Specifically, in the step (S400) of increasing the power generation output of a plurality of fuel cells in the controller based on the charge amount of the high-voltage battery, if the charge amount of the high-voltage battery is sufficient to satisfy the required output of the fuel cell vehicle, the power generation output of the fuel cell is increased. We intend to generate surplus output by increasing the surplus output and use the surplus output to determine the deterioration rate of each fuel cell 200 while the fuel cell vehicle is running.

In other words, since there is no effect on the required output of the fuel cell vehicle, it is possible to determine the deterioration rate of each fuel cell 200 while driving the vehicle stably.

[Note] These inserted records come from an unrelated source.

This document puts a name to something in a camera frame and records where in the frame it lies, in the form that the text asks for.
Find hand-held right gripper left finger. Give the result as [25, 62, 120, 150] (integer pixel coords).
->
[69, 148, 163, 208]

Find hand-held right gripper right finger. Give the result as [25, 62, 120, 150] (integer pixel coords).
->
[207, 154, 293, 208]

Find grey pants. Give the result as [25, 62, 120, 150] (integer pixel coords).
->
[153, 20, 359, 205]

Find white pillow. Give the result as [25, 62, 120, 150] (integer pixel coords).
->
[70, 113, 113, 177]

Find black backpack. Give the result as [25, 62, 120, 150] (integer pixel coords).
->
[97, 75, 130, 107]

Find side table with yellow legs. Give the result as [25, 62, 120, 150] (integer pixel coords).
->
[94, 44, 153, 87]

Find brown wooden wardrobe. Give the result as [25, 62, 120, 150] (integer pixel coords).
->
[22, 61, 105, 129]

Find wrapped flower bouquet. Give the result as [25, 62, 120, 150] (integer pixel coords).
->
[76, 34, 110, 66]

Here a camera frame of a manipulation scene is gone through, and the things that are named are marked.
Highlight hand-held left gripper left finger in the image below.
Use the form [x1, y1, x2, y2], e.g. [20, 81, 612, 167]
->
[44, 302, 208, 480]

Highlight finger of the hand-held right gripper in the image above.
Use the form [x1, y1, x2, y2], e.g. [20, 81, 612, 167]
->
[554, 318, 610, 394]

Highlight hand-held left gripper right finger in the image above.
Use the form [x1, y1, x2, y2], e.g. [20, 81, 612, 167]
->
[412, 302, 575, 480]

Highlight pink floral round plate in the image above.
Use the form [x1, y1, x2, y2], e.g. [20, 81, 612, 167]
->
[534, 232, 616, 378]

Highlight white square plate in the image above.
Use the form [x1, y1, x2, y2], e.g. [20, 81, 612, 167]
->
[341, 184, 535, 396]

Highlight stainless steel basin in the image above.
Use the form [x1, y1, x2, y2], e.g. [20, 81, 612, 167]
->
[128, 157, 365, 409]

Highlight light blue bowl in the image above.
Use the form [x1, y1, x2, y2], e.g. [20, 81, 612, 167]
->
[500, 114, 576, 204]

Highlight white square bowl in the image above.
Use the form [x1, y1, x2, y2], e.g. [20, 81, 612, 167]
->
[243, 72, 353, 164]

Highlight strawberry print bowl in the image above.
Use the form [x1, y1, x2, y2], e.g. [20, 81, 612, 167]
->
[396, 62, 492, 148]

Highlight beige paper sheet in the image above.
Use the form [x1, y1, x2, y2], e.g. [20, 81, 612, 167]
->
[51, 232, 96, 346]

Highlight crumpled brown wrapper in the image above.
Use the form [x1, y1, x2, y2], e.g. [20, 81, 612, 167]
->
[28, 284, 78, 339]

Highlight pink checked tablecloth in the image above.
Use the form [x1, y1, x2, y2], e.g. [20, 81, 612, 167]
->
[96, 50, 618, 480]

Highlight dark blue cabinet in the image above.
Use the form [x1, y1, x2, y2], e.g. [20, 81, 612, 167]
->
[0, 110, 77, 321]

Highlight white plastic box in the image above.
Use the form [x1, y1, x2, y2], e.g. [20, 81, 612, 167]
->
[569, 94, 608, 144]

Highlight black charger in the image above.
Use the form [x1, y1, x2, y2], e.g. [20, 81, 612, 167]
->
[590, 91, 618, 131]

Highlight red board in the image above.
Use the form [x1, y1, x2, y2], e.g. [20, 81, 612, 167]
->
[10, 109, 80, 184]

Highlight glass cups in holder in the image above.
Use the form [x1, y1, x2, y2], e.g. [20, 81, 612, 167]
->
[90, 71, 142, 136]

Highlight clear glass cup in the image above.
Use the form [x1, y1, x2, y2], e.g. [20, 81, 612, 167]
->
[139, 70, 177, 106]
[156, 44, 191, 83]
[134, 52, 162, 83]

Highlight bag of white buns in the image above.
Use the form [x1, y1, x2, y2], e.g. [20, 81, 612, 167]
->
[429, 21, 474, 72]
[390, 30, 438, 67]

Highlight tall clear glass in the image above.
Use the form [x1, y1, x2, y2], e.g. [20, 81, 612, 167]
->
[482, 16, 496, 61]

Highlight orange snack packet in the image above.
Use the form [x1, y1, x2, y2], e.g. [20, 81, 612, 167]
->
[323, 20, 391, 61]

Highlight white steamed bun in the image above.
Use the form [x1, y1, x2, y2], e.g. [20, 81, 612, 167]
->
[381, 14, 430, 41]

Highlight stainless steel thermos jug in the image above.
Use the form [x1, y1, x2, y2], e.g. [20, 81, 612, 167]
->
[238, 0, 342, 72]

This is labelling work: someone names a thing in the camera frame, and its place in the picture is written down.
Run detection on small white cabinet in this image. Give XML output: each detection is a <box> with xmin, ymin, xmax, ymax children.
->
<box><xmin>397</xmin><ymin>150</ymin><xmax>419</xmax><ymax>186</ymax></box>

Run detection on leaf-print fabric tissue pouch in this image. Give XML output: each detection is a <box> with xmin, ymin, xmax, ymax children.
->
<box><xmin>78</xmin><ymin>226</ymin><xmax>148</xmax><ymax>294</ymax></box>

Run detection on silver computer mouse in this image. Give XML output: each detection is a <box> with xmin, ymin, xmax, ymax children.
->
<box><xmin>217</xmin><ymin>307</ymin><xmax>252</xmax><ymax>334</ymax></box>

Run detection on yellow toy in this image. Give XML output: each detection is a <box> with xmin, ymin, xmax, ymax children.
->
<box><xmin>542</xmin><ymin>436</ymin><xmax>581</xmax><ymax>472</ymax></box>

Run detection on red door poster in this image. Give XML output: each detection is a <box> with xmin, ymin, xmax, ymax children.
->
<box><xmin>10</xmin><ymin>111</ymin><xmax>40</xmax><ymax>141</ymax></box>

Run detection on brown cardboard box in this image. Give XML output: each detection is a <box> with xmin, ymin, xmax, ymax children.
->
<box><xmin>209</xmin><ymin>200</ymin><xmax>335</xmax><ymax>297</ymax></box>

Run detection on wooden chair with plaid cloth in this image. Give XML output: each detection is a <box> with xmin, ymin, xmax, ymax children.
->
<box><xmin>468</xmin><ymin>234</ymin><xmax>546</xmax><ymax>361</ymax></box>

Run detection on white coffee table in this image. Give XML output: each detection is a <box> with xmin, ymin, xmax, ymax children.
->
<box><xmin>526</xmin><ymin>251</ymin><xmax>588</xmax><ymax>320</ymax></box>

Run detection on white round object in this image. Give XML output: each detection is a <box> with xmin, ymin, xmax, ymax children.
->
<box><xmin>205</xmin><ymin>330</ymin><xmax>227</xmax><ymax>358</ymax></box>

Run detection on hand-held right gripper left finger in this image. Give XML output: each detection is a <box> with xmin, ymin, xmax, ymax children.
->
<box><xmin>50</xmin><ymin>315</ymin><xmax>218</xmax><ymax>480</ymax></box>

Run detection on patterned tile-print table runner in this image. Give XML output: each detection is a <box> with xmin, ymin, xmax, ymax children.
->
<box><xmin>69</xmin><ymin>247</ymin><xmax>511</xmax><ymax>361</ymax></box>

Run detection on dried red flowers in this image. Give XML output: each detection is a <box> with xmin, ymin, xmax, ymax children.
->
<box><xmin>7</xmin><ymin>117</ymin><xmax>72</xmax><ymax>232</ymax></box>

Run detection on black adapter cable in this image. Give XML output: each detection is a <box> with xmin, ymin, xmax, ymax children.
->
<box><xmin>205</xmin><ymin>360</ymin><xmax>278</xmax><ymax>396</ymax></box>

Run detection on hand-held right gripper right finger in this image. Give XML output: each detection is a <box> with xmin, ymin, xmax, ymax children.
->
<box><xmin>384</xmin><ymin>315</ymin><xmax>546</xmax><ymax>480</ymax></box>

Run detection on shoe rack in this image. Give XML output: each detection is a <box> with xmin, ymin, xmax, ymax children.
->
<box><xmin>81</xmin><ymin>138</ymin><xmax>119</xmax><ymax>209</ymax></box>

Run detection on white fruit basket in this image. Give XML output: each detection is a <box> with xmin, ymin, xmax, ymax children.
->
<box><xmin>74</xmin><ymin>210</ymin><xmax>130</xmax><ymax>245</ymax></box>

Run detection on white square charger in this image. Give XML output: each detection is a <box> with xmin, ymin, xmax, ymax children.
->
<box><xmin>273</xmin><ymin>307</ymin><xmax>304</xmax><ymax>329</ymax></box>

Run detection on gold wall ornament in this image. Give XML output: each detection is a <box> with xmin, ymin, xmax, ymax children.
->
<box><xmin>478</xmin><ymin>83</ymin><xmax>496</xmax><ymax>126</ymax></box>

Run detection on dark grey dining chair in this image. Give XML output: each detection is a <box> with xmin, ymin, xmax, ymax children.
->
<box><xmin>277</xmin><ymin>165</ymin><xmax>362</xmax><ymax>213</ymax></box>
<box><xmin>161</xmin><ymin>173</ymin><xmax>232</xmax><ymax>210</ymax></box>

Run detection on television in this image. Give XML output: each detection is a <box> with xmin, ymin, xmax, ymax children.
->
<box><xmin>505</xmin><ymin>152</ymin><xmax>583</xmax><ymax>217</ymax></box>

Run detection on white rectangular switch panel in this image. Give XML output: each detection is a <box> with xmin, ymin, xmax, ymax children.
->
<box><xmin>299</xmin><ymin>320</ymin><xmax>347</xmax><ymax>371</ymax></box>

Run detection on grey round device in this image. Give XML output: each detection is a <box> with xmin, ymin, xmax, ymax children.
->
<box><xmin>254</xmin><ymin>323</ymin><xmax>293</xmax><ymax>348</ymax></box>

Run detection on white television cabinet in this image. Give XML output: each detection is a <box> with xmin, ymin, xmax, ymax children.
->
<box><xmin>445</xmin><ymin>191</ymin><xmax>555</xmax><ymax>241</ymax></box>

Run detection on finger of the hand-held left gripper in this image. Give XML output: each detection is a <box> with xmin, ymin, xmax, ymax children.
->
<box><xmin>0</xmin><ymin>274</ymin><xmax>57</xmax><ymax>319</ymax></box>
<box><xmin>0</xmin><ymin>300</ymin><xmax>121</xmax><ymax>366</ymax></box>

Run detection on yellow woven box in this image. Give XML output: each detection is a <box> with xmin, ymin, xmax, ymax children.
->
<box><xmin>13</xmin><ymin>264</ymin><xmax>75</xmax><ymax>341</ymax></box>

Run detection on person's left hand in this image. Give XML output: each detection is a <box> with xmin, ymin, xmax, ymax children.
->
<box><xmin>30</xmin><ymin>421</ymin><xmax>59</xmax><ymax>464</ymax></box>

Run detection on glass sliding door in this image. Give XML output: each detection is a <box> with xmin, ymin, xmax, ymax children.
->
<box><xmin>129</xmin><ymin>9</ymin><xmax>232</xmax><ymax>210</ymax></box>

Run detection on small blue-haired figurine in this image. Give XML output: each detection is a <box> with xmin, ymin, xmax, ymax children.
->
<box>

The detailed operating principle of this will be described later.

And with the controller increasing the power generation output of a plurality of fuel cells, in the steps (S510, S520, and S530) of deriving the deterioration rate of each fuel cell based on the output voltage compared to the current consumption of each fuel cell, As seen with reference to Figures 2 and 3, as the deterioration of the fuel cell 200 progresses due to the phenomenon of a drop in voltage compared to the same current due to the deterioration of the fuel cell 200, more power is required to generate the same output than before. We would like to determine the deterioration rate of each fuel cell 200 by utilizing the fact that current is required.

In other words, even if the same power generation output is required for each fuel cell 200, the actual amount of charge used is different depending on the deterioration rate of each fuel cell 200, so the output voltage is also different. In other words, the deterioration rate of the fuel cell 200 can be derived through the ratio of the output voltage to the amount of charge used by the fuel cell 200. At this time, the ratio of the output voltage to the amount of charge used was derived through a number of experiments in advance. You can use the data map provided. For reference, the data map may be stored in a memory (not shown) built into the controller 300.

Here, the amount of electric charge can be derived by integrating the current consumed during the usage time of the fuel cell 200, and a detailed description of this will be provided later.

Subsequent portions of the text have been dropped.